> [What you will do] Starting with the line with "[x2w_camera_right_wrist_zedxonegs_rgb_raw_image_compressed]" in the entries below and going on through the line with "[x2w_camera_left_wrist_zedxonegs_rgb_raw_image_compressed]", output every line exactly and nothing more. No pictures.

Source data:
•••••

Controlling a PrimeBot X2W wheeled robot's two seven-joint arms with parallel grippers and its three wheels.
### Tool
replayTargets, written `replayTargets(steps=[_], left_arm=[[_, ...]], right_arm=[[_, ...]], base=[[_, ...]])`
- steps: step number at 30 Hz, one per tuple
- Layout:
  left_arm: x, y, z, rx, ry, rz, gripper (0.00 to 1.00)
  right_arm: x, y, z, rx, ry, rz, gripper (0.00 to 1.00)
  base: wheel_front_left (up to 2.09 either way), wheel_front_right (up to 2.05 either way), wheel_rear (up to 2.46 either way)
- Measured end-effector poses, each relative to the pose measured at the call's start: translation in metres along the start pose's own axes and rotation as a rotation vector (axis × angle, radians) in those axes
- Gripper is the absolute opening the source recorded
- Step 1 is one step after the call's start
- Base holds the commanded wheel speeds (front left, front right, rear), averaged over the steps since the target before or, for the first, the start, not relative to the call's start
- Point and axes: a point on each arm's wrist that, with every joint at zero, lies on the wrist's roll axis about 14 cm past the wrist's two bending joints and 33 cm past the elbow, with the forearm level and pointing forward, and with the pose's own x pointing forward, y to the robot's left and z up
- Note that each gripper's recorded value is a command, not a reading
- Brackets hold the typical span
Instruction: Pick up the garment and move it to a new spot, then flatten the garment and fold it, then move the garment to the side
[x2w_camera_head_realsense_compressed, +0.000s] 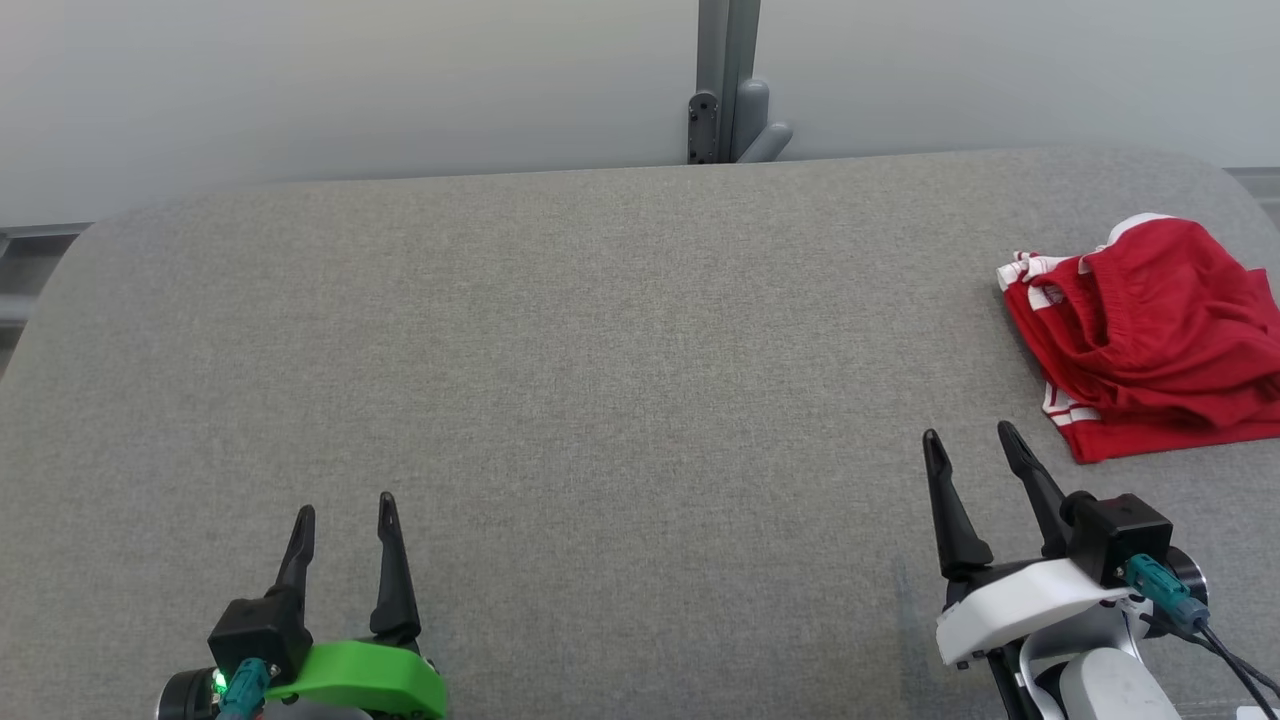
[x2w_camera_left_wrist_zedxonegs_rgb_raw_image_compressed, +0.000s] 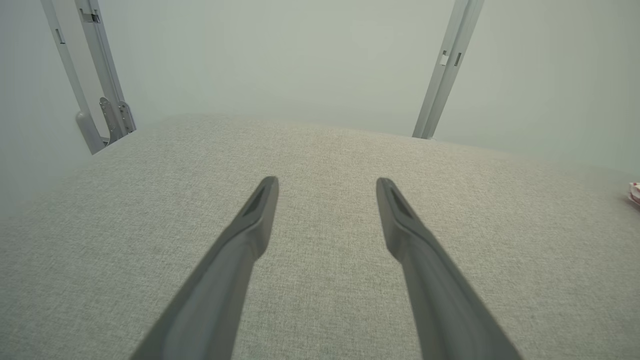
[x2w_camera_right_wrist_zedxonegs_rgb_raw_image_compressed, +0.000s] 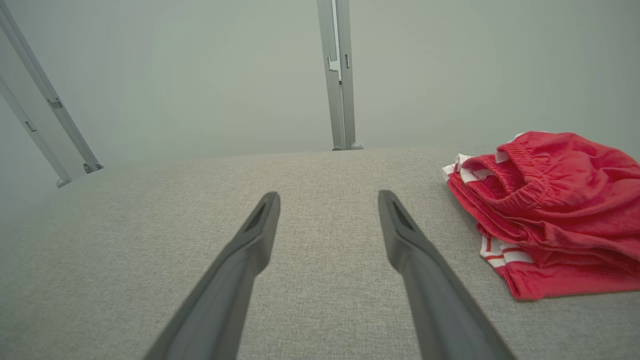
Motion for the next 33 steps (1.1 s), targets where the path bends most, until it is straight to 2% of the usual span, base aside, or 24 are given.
replayTargets(steps=[20,21,26,33], left_arm=[[-0.001,-0.001,0.0,-0.002,0.0,-0.008,1.0],[-0.001,-0.001,-0.001,-0.002,0.004,-0.008,0.0],[-0.007,0.002,-0.017,-0.005,0.056,0.004,0.0],[-0.007,0.008,-0.022,-0.131,0.093,0.034,0.0]], right_arm=[[-0.003,-0.008,0.014,0.0,-0.048,-0.025,1.0],[-0.003,-0.008,0.013,0.001,-0.047,-0.026,0.0],[-0.01,-0.009,-0.006,0.023,0.013,-0.039,0.0],[-0.012,-0.018,-0.009,0.155,0.028,-0.08,0.0]], base=[[0.0,0.0,0.0],[0.0,0.0,0.0],[0.0,0.0,0.0],[0.0,0.0,0.0]])
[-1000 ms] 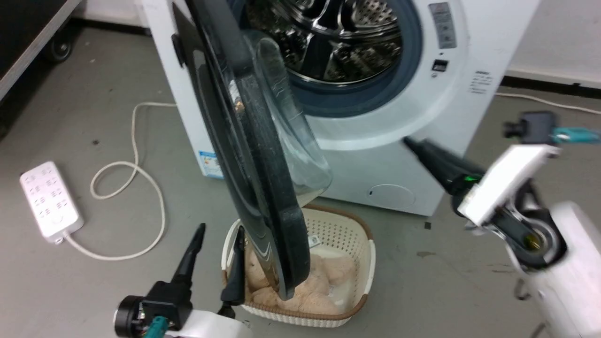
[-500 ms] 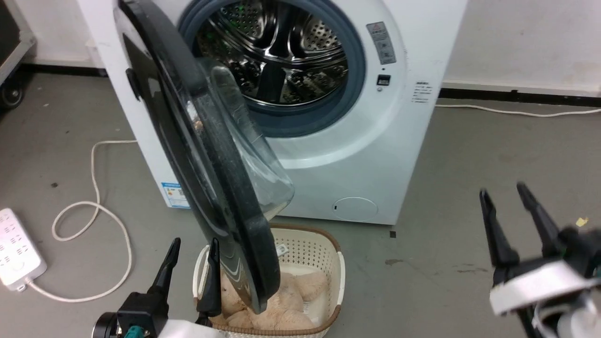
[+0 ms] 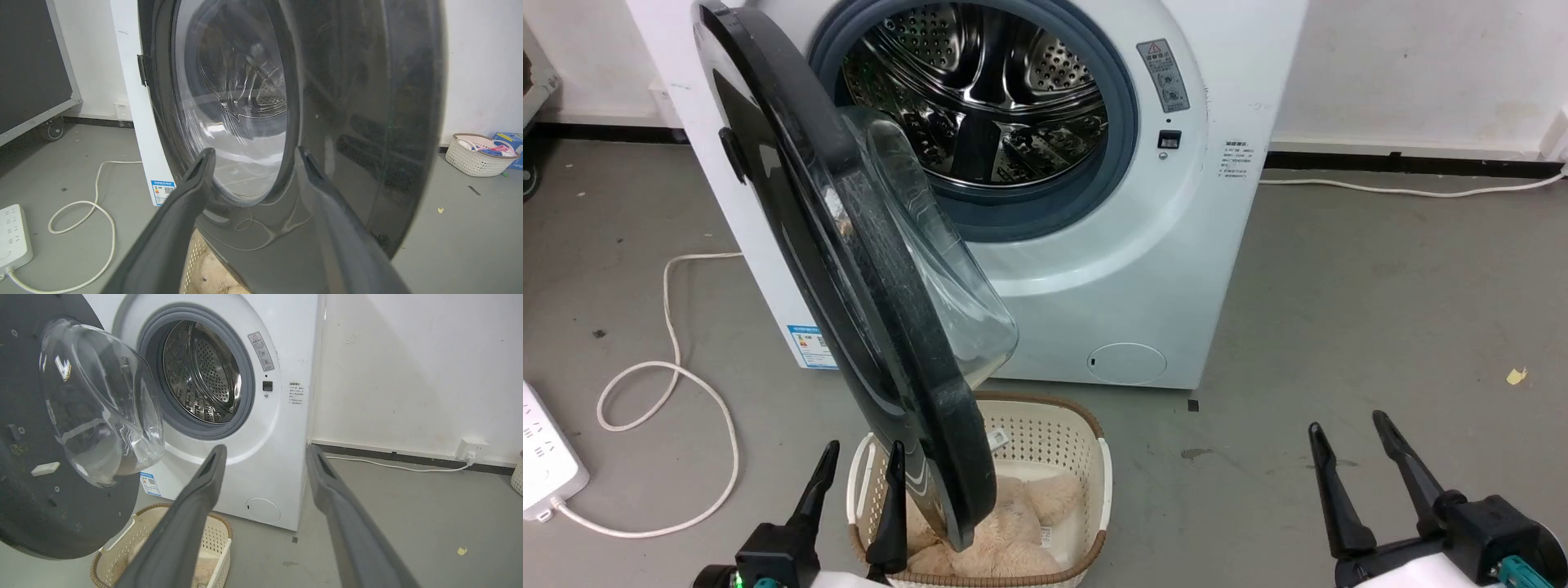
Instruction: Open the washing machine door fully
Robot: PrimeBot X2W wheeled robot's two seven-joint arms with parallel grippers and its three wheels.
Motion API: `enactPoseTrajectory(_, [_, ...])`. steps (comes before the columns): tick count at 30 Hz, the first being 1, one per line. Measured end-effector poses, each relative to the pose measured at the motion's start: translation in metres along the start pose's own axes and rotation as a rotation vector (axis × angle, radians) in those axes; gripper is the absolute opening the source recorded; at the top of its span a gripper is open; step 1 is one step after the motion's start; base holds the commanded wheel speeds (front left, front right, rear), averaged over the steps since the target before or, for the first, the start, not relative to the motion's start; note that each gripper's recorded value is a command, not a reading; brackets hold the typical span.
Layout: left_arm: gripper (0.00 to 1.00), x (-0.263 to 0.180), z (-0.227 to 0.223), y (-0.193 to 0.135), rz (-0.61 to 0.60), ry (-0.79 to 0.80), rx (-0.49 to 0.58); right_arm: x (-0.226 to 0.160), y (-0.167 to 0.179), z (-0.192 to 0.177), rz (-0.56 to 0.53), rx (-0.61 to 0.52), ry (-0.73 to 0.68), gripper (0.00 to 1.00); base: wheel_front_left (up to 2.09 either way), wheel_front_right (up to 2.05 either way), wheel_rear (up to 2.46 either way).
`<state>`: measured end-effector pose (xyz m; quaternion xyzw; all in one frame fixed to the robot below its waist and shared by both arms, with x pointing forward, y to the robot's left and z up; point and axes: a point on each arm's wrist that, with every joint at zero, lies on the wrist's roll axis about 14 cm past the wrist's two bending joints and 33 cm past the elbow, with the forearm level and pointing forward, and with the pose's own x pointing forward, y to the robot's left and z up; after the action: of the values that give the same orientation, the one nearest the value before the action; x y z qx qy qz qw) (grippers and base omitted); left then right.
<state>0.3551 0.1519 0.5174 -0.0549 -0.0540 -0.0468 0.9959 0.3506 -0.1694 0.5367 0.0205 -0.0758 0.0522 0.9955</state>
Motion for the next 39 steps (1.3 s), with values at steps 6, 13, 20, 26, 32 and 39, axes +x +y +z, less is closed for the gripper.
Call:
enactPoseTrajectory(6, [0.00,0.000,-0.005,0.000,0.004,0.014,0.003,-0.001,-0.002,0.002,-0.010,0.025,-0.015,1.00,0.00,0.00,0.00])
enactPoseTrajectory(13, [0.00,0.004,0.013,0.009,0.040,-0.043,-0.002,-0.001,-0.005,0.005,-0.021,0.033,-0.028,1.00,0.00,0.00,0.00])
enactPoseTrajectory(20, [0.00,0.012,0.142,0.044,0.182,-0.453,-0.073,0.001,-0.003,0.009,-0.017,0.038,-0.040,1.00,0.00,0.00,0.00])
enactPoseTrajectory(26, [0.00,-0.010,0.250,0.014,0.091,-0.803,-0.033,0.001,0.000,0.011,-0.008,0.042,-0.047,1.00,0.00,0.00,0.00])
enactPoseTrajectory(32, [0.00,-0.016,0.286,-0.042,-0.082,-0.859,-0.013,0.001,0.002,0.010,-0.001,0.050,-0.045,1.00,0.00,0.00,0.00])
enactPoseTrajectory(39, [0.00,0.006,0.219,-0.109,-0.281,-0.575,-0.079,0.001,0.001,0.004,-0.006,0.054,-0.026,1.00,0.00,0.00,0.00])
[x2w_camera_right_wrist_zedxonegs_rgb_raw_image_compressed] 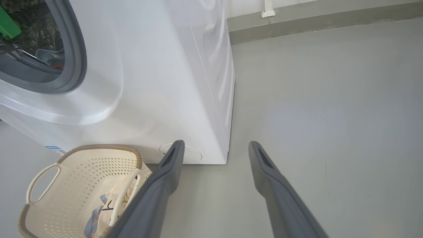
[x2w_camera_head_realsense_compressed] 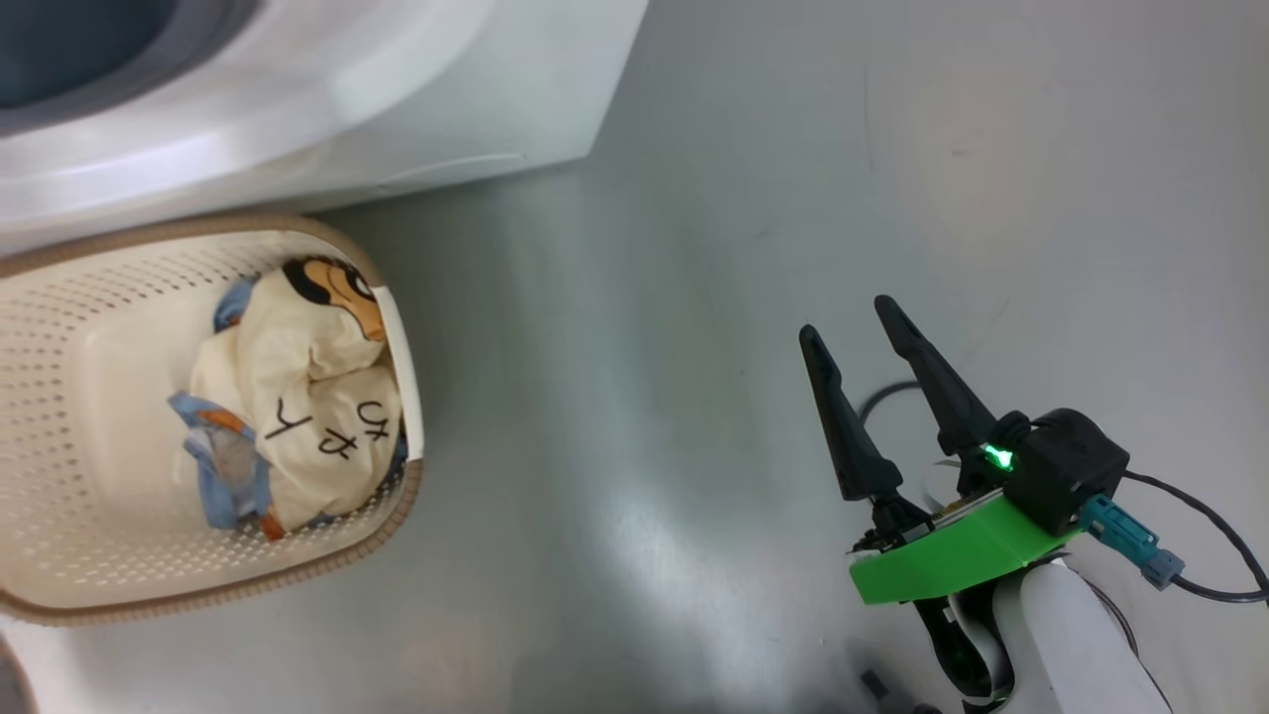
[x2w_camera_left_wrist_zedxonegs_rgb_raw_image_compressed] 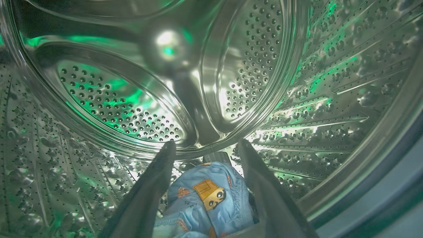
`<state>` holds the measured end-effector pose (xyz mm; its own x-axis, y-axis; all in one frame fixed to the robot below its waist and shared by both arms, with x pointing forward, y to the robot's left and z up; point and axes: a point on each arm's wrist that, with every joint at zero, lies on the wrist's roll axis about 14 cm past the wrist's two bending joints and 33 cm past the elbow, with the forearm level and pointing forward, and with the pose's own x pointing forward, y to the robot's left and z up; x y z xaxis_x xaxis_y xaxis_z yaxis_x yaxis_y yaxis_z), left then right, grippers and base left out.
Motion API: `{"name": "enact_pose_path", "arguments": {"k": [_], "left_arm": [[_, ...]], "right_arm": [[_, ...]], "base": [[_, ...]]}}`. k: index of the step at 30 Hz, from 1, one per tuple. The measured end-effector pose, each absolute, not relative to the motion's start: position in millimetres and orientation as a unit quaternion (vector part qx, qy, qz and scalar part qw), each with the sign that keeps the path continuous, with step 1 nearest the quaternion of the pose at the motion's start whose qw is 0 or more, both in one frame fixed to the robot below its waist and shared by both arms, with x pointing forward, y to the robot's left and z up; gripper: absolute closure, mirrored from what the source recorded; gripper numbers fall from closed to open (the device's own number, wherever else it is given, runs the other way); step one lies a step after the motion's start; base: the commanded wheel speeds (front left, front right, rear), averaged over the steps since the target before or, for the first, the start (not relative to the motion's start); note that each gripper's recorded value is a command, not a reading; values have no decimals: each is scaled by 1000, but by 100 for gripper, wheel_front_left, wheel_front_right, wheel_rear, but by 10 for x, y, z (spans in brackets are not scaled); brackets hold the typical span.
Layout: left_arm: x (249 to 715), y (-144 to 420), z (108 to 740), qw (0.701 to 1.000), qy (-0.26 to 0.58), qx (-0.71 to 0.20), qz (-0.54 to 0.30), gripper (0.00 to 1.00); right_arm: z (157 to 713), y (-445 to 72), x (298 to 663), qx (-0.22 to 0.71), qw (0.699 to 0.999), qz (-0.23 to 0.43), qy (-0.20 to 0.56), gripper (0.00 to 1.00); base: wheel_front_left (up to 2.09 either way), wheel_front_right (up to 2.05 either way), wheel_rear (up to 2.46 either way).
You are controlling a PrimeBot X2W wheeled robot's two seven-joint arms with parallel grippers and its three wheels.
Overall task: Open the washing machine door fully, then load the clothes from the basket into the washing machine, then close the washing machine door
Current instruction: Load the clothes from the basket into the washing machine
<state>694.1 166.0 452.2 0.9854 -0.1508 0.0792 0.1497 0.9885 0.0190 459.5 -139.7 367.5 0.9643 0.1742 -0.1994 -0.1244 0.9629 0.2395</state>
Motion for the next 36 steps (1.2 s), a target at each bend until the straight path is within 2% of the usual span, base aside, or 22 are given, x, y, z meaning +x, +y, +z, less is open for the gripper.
{"name": "enact_pose_path", "arguments": {"k": [13, 36], "left_arm": [[6478, 1675, 4769, 997, -33, 1, -72, 0], [5314, 1941, 5144, 998, -55, -17, -35, 0]], "right_arm": [[4080, -1302, 4595, 114, 987, 93, 66, 0], [4640, -1177, 4256, 116, 987, 112, 14, 0]], "base": [[0, 0, 0], [0, 0, 0]]}}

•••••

> [Task output]
[x2w_camera_right_wrist_zedxonegs_rgb_raw_image_compressed] 
[x2w_camera_head_realsense_compressed] 
[x2w_camera_left_wrist_zedxonegs_rgb_raw_image_compressed] 

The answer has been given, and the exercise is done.